Example scenario: If you have a differential equation with a complicated coefficient function (not constant), standard exponential or trigonometric solutions won't work. The power series method lets you build the solution piece by piece.

🔧 Connection to other solution methods

The excerpt places this in context with two other approaches:

MethodWhen to useKey feature
Undetermined coefficientsr(x) is polynomial, exponential, sine, or cosineGuess the form of the particular solution
Variation of parametersr(x) is more complexUses Cramer's rule or similar techniques to find u'(x) and v'(x)
Power seriesr(x) is not a simple combination, or equation has variable coefficientsBuild solution as infinite series by matching coefficients

Don't confuse: The power series method is not about guessing a finite formula—it constructs an infinite series representation term by term.

📚 Context and applications

📚 Where this appears in the course

This section (7.4) is part of Chapter 7 on Second-Order Differential Equations, following:

  • 7.1–7.2: Basic solution methods for second-order linear equations
  • 7.3: Applications to spring-mass systems and RLC circuits
  • 7.4: Series solutions (this section)

📚 Why series solutions matter

  • Many important differential equations in physics and engineering (like Bessel's equation, Legendre's equation) require series solutions
  • The excerpt mentions "Bessel functions" in the review exercises, which are typically defined as series solutions
  • When closed-form solutions don't exist, series solutions provide a practical way to compute approximate values

📚 Limitations of the excerpt

Important note: The excerpt provided is from a chapter review section, not the full instructional content. It only states that the method exists and gives a one-sentence description.

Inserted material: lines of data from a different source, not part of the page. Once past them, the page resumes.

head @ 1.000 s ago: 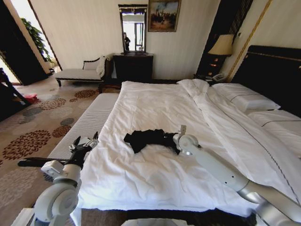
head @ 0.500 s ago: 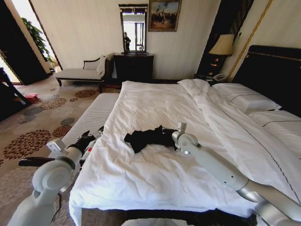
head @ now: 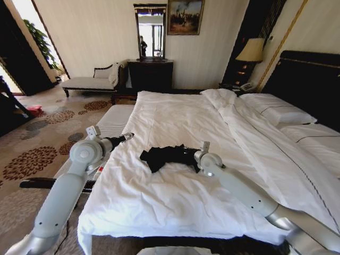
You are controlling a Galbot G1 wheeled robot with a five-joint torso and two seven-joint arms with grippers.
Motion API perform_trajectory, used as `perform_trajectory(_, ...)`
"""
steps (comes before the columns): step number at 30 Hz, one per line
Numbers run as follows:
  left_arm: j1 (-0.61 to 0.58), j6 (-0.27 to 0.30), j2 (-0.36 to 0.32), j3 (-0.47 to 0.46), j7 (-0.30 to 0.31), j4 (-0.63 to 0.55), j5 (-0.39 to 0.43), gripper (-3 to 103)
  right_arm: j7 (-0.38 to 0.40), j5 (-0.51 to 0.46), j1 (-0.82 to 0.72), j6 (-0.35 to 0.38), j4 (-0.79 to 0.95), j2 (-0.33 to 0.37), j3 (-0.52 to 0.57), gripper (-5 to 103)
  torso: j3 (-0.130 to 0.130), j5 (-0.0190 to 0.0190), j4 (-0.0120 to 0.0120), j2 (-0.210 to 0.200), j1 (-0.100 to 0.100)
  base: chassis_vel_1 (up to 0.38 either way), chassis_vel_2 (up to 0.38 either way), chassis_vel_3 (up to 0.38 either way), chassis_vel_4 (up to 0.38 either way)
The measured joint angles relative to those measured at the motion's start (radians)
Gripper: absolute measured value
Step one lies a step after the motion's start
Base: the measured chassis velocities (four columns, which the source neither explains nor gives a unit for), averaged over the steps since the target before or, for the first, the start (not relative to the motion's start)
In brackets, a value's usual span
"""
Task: Fold the clothes on the bed.
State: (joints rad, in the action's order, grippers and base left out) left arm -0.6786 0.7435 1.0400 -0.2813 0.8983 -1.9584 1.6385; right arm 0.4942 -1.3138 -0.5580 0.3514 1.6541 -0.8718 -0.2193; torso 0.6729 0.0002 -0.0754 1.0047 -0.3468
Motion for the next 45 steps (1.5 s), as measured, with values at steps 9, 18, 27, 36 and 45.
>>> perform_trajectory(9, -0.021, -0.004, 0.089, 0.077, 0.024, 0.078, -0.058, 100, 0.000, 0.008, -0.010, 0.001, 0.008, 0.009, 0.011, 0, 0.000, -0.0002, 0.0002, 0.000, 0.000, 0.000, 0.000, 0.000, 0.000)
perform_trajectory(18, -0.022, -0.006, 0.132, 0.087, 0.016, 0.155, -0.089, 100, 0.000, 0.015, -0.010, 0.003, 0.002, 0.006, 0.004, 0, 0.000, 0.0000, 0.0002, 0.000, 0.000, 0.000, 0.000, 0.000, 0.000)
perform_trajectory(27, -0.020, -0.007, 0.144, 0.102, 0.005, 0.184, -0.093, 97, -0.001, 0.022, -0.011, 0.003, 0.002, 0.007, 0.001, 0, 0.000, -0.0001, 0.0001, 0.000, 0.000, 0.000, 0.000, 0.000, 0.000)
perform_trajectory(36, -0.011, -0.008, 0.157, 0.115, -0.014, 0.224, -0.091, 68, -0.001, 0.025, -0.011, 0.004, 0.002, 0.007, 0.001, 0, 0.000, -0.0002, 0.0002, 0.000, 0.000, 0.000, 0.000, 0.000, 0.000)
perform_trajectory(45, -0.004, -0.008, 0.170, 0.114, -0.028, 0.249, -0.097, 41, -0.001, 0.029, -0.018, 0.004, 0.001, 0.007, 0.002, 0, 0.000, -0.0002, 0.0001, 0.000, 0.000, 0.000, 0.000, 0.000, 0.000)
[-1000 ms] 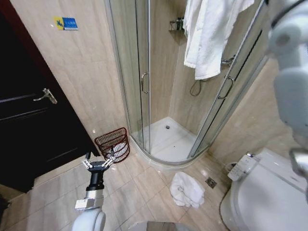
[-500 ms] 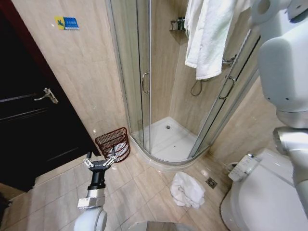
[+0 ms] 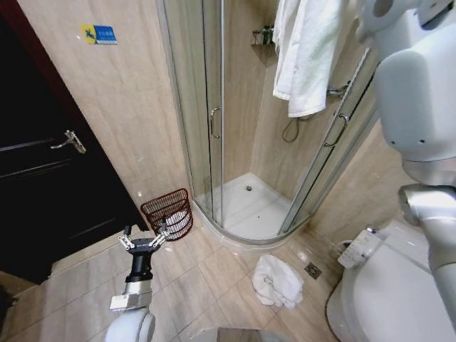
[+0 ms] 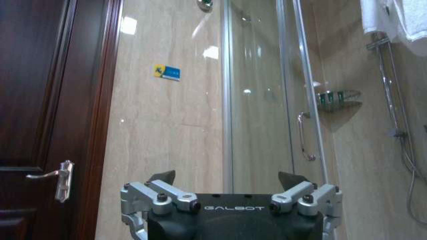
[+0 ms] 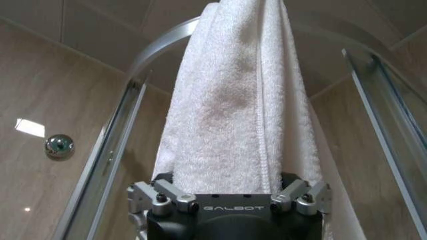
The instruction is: Discard the used towel into the hamper.
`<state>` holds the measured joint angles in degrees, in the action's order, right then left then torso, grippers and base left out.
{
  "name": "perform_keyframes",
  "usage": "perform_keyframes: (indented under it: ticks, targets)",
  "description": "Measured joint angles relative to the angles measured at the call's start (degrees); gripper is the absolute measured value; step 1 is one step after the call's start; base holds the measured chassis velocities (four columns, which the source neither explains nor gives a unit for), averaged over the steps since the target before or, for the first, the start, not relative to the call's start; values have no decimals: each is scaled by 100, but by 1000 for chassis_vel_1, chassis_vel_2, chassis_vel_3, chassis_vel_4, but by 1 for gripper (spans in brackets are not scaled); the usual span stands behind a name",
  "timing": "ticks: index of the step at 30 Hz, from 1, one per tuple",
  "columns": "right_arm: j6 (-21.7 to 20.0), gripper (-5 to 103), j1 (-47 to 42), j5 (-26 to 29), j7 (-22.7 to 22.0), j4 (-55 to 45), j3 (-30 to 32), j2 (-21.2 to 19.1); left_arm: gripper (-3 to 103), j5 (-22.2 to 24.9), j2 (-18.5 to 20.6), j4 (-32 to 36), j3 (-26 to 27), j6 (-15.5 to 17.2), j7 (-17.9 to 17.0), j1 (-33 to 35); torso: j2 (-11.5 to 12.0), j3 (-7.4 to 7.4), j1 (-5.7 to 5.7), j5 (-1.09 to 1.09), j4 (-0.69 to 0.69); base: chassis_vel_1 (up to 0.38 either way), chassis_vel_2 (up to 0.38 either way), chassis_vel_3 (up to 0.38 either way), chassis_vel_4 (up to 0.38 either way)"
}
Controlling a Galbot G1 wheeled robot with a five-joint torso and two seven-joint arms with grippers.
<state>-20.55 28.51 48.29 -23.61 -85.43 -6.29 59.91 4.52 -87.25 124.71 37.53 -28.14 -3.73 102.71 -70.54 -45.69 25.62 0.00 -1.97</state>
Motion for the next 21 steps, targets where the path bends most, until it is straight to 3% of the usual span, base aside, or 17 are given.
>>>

A complete treatment would include:

  • Detailed worked examples showing the coefficient-matching process
  • Discussion of convergence (where does the series solution actually work?)
  • Specific named equations (Bessel, Legendre, etc.)
  • Techniques for finding recurrence relations between coefficients

Summary: Series solutions extend the toolkit for solving differential equations beyond exponential and trigonometric functions. By representing the solution as a power series and matching coefficients after substitution, we can solve equations that resist other methods. The excerpt confirms this technique exists but does not provide substantive detail—it appears in a brief review list rather than as full instructional material.